Please find every line of the listing below where "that" occurs and copy it.

══════════

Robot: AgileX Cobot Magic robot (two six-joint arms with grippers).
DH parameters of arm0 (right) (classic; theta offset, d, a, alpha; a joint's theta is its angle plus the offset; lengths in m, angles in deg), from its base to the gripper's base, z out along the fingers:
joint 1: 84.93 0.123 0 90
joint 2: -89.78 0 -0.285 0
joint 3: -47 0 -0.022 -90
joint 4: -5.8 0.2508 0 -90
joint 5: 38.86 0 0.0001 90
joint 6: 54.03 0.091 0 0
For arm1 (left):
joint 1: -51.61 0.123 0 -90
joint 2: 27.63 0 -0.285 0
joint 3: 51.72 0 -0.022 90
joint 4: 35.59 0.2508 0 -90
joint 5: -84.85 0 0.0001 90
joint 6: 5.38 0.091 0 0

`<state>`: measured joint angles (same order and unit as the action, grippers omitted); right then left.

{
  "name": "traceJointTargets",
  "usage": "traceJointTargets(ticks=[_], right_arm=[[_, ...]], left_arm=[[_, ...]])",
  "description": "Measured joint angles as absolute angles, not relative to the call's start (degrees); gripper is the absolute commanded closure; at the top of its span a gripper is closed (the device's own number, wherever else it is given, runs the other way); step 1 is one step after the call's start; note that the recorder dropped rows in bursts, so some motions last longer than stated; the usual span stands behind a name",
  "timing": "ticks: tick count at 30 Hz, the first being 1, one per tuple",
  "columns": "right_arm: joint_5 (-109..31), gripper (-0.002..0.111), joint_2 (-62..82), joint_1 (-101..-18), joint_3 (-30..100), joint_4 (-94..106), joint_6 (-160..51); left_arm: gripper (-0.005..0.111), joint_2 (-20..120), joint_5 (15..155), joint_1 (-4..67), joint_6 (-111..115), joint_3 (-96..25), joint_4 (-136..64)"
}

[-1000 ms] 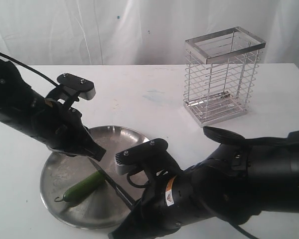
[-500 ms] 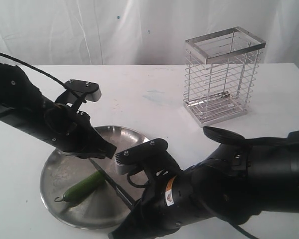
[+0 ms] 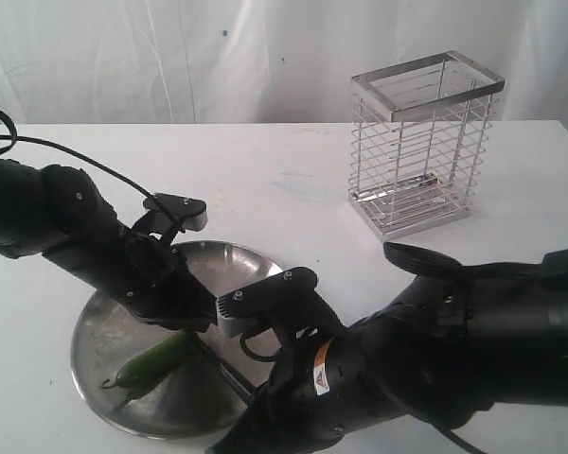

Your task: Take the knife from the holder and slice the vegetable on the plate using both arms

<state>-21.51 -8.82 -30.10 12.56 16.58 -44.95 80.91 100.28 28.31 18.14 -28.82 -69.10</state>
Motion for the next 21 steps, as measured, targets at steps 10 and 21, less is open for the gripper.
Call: traceJointTargets(ticks=[10,21], right_arm=[[-20.4,0.108,-9.4,-30.1,12.6,16.6,-44.9],[-20.2,0.108,-10.9,-30.1,12.6,16.6,-44.9]], left_arm=[[0.107,74.7,99.0,28.3,18.6,-28.6,-68.1],[0.107,70.3,99.5,28.3,18.7,-28.6,-66.7]])
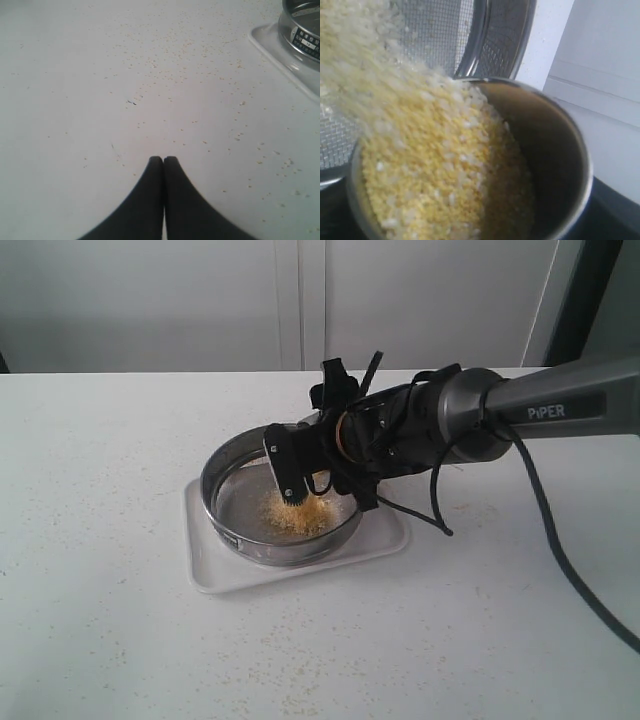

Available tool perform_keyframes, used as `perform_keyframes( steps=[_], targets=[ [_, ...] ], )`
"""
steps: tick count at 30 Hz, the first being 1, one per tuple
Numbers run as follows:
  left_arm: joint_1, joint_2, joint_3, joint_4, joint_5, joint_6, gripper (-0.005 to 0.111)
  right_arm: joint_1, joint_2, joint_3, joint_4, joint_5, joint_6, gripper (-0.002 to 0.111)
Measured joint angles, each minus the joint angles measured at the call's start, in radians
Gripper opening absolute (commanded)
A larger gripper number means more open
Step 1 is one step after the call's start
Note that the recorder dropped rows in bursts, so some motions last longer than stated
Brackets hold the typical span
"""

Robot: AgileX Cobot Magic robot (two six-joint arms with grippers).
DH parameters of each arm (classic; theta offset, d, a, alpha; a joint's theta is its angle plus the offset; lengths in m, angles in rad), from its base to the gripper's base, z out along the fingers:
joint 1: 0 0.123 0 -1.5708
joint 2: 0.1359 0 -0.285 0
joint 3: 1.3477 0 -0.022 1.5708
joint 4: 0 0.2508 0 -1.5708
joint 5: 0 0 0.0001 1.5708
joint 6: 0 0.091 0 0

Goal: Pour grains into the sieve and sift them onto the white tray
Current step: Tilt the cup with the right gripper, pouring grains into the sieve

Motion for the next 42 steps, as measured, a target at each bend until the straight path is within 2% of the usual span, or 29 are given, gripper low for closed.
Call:
perform_keyframes(
  steps=[5,13,42],
  targets=[
    [0.000,0.000,0.000,0.000,0.000,0.000,0.000,0.000,0.000,0.000,-0.004,-0.045,-0.047,0.000],
    [0.000,0.000,0.000,0.000,0.000,0.000,0.000,0.000,0.000,0.000,-0.023,0.000,-0.140,0.000],
    [0.000,0.000,0.000,0.000,0.000,0.000,0.000,0.000,0.000,0.000,-0.129,0.041,-0.150,0.000]
  ],
)
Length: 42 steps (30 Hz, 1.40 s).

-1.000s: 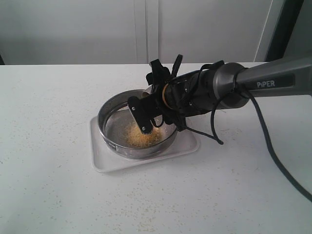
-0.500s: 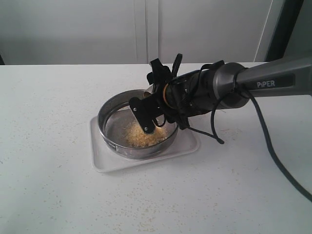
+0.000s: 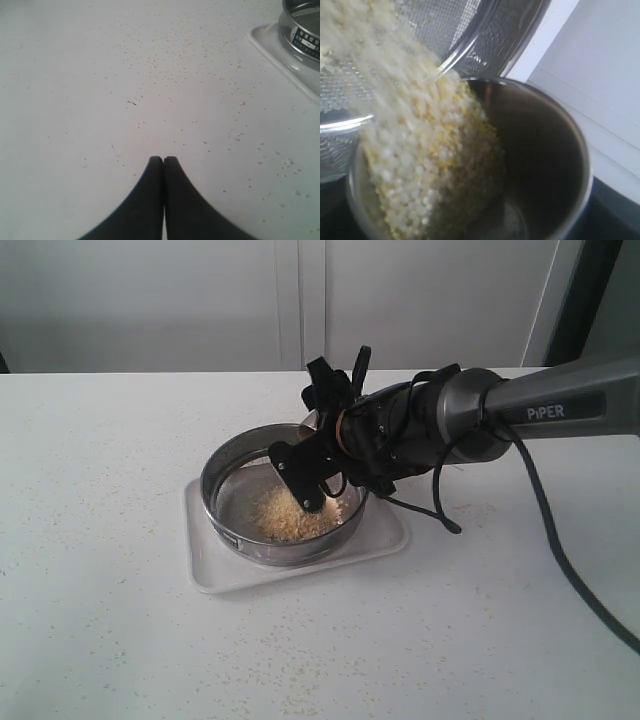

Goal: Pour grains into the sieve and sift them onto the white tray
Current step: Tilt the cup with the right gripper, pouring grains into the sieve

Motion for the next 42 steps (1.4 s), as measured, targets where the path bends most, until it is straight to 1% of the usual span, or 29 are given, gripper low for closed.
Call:
perform_keyframes(
  steps=[5,13,24,32,37,42],
  targets=[
    [0.000,0.000,0.000,0.000,0.000,0.000,0.000,0.004,0.000,0.000,-0.061,0.036,0.000,0.000],
    [0.000,0.000,0.000,0.000,0.000,0.000,0.000,0.012,0.000,0.000,-0.108,0.039,0.000,0.000],
    [0.000,0.000,0.000,0.000,0.000,0.000,0.000,0.046,0.000,-0.002,-0.112,0.039,0.000,0.000],
    [0.000,0.000,0.000,0.000,0.000,0.000,0.000,0.073,0.000,-0.064,-0.114,0.087,0.000,0.000],
    [0.000,0.000,0.000,0.000,0.000,0.000,0.000,0.096,0.000,-0.068,-0.114,0.089,0.000,0.000],
    [0.000,0.000,0.000,0.000,0.000,0.000,0.000,0.135,0.000,-0.068,-0.114,0.158,-0.105,0.000]
  ],
)
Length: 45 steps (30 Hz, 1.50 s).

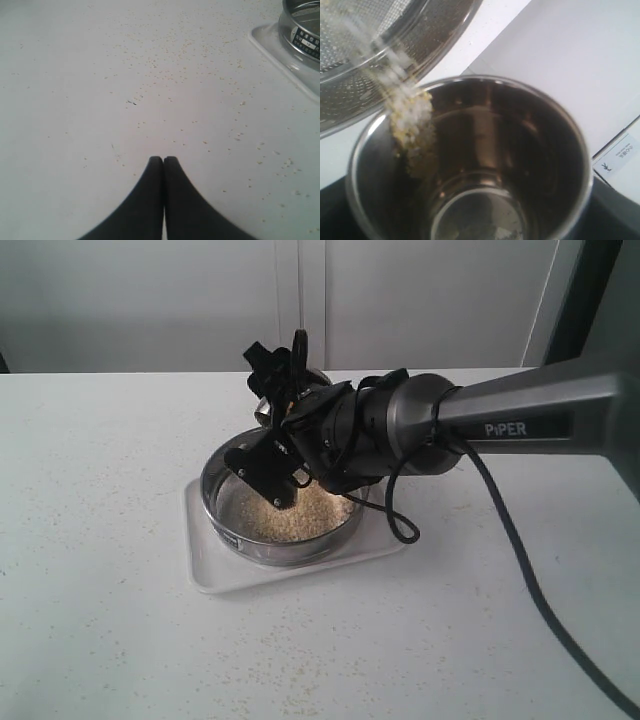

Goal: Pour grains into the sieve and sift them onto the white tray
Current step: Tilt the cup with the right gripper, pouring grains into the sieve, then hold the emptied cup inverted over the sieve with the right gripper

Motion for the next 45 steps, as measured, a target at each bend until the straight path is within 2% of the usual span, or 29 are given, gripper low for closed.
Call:
perform_keyframes(
  steps=[9,19,45],
  targets=[
    [0.000,0.000,0.000,0.000,0.000,0.000,0.000,0.026,0.000,0.000,0.000,0.028,-0.007,0.000],
    [0.000,0.000,0.000,0.000,0.000,0.000,0.000,0.037,0.000,-0.002,0.000,0.206,-0.044,0.000],
    [0.000,0.000,0.000,0.000,0.000,0.000,0.000,0.056,0.000,-0.002,0.000,0.187,-0.018,0.000]
  ],
)
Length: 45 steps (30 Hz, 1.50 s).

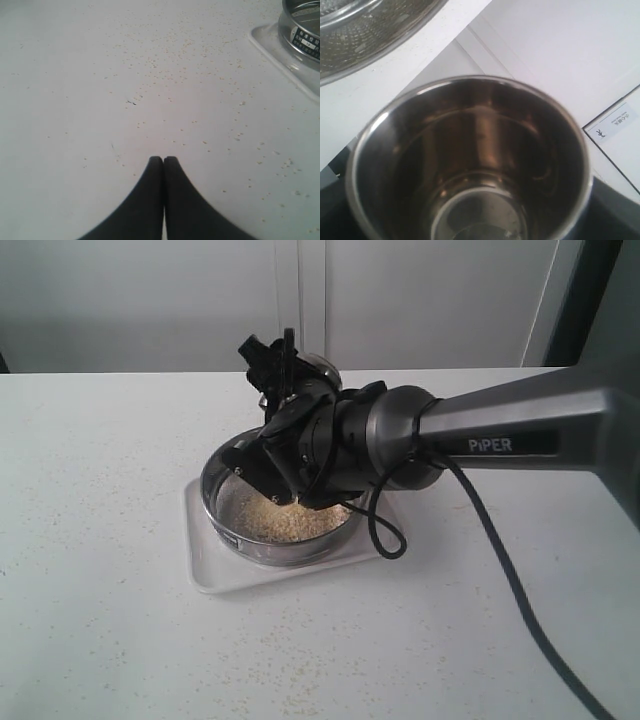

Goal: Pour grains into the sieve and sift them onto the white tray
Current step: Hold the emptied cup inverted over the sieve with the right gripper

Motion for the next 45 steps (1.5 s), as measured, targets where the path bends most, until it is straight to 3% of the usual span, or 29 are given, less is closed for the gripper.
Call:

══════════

▶ **Answer to this problem**
  "description": "Measured joint angles as absolute angles, not relative to the call's start (degrees); gripper is the absolute commanded closure; at the top of its span a gripper is closed (the device's own number, wherever else it is given, runs the other way); step 1 is one step after the call's start; note that the recorder dropped rows in bursts, so some motions last longer than stated; the usual span stands behind a name",
Note that the recorder dropped rows in bursts, so some motions last longer than stated

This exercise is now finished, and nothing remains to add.